Sangat menyenangkan untuk mengebor sumur dalam satu cetakan, tetapi lebih baik lagi jika mengebor dengan baik dalam dua cetakan, jika cetakan pertama tidak berfungsi. Bukti dari pertandingan melawan Kroasia adalah bahwa Inggris perlu melihat kembali, baik dengan pemain sayap, bukan pemain sayap, atau gelandang tambahan, bukan tiga bek tengah. Setelah revolusi di Rusia, Inggris kini memerlukan evolusi halus dalam berbagai pilihan untuk disesuaikan dengan situasi yang berbeda.
Hal yang menggembirakan bagi para penggemar Inggris adalah bahwa masa depan sudah terlihat cerah, berkat banyaknya trofi tingkat pemuda yang sangat cemerlang baru-baru ini. Pada tahun 2017, Inggris memenangkan Piala Dunia U17, Kejuaraan Eropa U19, dan Piala Dunia U20. Tentu saja, tidak ada jaminan bahwa trofi dengan huruf “U-” di namanya akan menjadi trofi masa depan bagi tim senior. Tapi setidaknya hal ini menunjukkan bahwa Southgate akan segera memiliki bakat baru untuk dipanen.

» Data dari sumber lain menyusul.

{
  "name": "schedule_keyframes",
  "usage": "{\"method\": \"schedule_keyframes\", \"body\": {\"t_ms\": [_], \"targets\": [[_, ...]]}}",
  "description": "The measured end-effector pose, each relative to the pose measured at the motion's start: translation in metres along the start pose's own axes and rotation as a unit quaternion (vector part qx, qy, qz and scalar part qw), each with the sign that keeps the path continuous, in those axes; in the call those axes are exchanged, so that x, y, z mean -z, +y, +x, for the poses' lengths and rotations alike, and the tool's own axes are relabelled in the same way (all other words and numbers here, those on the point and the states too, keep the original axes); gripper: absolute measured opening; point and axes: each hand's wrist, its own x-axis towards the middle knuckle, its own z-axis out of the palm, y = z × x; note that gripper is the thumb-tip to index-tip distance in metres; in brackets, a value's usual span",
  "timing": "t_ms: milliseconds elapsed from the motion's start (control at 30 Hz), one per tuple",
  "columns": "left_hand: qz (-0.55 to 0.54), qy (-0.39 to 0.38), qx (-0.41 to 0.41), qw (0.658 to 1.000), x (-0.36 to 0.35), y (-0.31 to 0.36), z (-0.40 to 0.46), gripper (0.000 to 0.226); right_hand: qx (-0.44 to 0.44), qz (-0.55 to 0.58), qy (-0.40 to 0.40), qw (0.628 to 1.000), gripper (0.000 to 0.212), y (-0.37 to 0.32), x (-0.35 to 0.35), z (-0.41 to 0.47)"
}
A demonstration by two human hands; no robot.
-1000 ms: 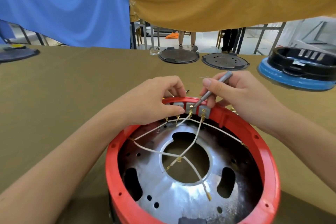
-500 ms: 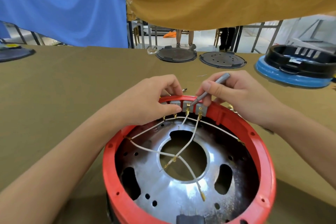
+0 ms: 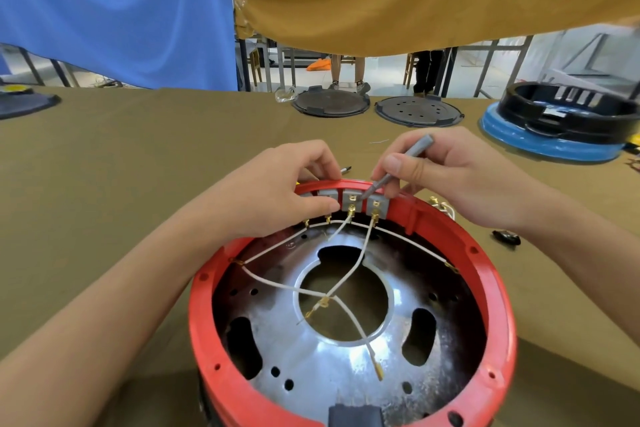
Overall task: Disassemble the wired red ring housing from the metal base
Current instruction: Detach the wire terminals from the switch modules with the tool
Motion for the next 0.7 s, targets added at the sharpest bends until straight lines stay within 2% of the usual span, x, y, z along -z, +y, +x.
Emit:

Remaja seperti Jadon Sancho dan Phil Foden masing-masing sudah mendapatkan kesempatan bermain untuk Borussia Dortmund dan Manchester City, sementara pemain ajaib berusia 18 tahun Ryan Sessegnon menjalankan Championship dari sayap kiri Fulham musim lalu, dan akan dengan senang hati diperkenalkan ke Premier League yang gugup. Bek kanan liga.

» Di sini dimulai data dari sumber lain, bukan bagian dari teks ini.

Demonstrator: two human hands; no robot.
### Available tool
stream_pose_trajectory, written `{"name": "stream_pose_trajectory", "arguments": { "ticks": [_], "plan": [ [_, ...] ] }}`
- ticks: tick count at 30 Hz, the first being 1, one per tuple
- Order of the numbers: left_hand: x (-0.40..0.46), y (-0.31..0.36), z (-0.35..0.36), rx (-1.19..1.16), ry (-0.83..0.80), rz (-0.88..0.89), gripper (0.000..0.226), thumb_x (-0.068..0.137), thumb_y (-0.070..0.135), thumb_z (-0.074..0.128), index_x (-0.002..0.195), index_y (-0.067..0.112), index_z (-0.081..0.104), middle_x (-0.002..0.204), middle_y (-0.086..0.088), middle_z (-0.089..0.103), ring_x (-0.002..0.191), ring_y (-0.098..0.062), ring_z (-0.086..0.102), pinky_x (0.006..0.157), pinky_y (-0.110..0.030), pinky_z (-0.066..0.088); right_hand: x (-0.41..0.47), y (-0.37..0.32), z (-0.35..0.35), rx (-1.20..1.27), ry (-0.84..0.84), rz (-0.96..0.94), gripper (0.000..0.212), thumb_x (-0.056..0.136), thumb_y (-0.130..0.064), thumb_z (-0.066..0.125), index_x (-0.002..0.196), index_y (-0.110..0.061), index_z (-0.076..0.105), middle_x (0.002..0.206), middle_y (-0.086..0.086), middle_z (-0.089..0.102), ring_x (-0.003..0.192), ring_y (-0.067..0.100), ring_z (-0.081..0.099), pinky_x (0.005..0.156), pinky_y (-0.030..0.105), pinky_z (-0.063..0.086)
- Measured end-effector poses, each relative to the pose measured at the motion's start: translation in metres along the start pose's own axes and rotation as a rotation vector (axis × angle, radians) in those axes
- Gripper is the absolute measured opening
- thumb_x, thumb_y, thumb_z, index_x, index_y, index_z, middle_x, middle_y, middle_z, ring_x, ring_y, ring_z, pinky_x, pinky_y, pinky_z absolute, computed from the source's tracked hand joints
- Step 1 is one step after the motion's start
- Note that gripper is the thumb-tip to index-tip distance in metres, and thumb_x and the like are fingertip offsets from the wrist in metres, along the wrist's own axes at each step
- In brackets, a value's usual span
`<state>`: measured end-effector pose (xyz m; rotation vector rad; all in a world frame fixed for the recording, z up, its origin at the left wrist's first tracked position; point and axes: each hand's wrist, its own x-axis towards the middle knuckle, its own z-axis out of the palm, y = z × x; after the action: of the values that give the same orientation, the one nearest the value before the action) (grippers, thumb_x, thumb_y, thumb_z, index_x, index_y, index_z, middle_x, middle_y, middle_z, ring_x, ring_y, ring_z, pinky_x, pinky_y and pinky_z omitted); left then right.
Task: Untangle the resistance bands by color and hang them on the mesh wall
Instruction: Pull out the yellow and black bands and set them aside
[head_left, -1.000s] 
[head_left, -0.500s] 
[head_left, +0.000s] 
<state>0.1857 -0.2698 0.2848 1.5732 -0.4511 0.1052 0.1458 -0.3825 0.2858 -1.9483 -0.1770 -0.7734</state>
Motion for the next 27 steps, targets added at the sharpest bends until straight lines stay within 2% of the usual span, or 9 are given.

Semua pemain ini menghabiskan waktu di St. dihabiskan di George’s Park – fasilitas terpusat yang berfungsi sebagai markas bagi setiap tim Inggris, U-17 hingga senior, putra dan putri – di mana terdapat gaya permainan yang ditentukan dan dinyatakan yang disebut DNA Inggris ini lebih dari sekedar jargon. Di mana Southgate menjabat sebagai kepala pengembangan elit dari tahun 2011 hingga 2012, dan pelatih U-21 dari tahun 2013 hingga 2016. Meskipun baru-baru ini pengungkapan rasisme dalam tim wanita senior dalam kasus Eni Aluko, dan upaya menutup-nutupi/mengaburkan para eksekutif Asosiasi Sepak Bola, orang-orang seperti Southgate memberikan contoh untuk diikuti, menetapkan arah yang sukses ke depan.

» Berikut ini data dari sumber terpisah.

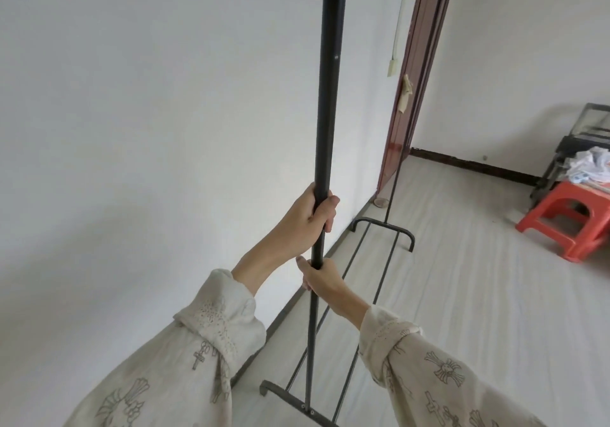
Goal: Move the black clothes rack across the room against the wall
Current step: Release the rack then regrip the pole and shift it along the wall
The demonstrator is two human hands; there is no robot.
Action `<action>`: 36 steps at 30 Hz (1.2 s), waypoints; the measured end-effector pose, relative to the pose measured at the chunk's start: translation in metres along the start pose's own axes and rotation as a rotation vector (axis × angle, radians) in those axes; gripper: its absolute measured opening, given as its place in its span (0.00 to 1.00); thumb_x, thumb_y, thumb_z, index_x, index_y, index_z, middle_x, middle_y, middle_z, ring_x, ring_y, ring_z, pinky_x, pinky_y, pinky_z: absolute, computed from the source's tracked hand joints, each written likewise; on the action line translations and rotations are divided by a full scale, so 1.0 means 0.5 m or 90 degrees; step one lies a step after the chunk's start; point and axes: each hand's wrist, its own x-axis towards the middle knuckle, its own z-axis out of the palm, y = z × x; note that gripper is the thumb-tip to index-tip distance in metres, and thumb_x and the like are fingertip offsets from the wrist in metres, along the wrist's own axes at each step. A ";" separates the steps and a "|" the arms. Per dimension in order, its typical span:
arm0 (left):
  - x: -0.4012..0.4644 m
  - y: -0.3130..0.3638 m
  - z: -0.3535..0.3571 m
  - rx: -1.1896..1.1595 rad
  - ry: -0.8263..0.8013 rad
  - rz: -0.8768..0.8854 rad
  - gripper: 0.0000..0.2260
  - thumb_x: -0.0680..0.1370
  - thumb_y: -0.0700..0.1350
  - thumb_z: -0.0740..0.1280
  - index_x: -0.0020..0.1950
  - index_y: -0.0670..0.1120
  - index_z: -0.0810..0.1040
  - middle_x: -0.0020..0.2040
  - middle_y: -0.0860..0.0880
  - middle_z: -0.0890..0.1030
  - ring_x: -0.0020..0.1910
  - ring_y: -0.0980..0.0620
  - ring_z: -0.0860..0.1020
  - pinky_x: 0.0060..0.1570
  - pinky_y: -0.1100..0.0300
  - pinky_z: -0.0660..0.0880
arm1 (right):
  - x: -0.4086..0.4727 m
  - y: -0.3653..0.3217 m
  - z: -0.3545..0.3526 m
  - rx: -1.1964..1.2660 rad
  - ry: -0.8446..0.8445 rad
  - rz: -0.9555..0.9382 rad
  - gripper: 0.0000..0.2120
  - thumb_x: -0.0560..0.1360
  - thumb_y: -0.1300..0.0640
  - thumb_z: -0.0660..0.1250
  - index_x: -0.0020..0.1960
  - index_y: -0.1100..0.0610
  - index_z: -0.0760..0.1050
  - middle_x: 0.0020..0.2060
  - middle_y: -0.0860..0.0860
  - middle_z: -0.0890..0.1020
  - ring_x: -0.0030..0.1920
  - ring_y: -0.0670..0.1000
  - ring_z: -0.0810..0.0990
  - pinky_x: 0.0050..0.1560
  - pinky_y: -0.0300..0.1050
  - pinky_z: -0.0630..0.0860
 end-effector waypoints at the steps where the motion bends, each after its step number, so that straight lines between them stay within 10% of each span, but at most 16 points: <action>1: -0.021 0.008 0.003 -0.008 -0.010 0.006 0.06 0.78 0.49 0.55 0.42 0.53 0.66 0.30 0.54 0.72 0.33 0.56 0.72 0.42 0.64 0.72 | -0.029 0.002 0.005 -0.004 0.001 0.000 0.19 0.77 0.51 0.60 0.30 0.55 0.62 0.24 0.50 0.67 0.26 0.48 0.65 0.30 0.39 0.64; 23: -0.540 0.125 -0.214 -0.013 -0.096 0.064 0.08 0.80 0.47 0.55 0.41 0.51 0.65 0.30 0.49 0.73 0.32 0.56 0.72 0.39 0.71 0.73 | -0.466 -0.001 0.402 -0.057 0.086 -0.006 0.17 0.77 0.52 0.60 0.32 0.57 0.66 0.25 0.51 0.72 0.24 0.44 0.73 0.30 0.33 0.72; 36: -0.902 0.210 -0.322 0.039 -0.054 -0.010 0.08 0.79 0.47 0.58 0.39 0.51 0.66 0.30 0.53 0.74 0.35 0.50 0.73 0.49 0.44 0.74 | -0.721 0.020 0.616 -0.172 -0.070 -0.037 0.17 0.77 0.53 0.60 0.31 0.57 0.66 0.27 0.51 0.75 0.29 0.45 0.76 0.41 0.43 0.74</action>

Mungkin peluang dan tantangan terbesar bagi Southgate dan Inggris adalah merangkul kesuksesan Piala Dunia 2018 namun tidak melihatnya sebagai titik akhir melainkan sebagai fondasi kesuksesan di masa depan. Ambil apa yang telah dipelajari dan terus tingkatkan. Rangkullah gaya bermain baru, tetapi selesaikan semua masalah. Hargai keberhasilan 23 pemain ini dan jaga rasa kebersamaan, namun tetap berani untuk memasukkan talenta generasi penerus.
Lebih mudah diucapkan daripada dilakukan, tapi—untuk kali ini—saya pikir akan menyenangkan melihat Inggris mencoba memecahkan masalah ini.